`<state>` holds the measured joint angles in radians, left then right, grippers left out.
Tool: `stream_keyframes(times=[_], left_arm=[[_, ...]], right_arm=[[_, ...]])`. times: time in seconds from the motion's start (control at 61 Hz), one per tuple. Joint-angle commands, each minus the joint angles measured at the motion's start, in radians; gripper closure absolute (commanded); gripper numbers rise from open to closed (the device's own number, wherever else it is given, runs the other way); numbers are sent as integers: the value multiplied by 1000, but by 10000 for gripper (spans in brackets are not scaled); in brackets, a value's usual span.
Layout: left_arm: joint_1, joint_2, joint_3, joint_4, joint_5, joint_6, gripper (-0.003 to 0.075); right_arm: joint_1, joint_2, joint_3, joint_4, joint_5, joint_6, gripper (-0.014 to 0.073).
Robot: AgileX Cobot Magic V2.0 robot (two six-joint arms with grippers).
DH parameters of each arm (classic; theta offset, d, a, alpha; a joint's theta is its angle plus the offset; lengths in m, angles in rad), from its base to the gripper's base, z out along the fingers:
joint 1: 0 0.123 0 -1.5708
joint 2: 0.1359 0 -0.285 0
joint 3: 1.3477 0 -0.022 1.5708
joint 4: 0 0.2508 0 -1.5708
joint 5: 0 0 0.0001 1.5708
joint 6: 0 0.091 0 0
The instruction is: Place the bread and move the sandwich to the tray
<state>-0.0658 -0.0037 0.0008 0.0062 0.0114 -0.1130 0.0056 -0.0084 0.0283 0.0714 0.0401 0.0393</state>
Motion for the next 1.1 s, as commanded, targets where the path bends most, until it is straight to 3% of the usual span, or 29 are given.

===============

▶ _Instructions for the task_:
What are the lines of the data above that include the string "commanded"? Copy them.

▶ _Result of the task_:
Tool: `stream_keyframes(times=[_], left_arm=[[_, ...]], right_arm=[[_, ...]])`. times: time in seconds from the motion's start (control at 61 Hz), one per tuple. Joint-angle commands, each minus the joint angles measured at the motion's start, in radians; gripper closure absolute (commanded); gripper numbers rise from open to closed (the device's own number, wherever else it is given, runs the other way); numbers are sent as integers: the value multiplied by 1000, but by 10000 for gripper (spans in brackets are not scaled); in brackets, a value's usual span.
Motion for the next 1.1 s, as commanded, targets where the path bends most, until it is straight to 3% of the usual span, or 29 are given.

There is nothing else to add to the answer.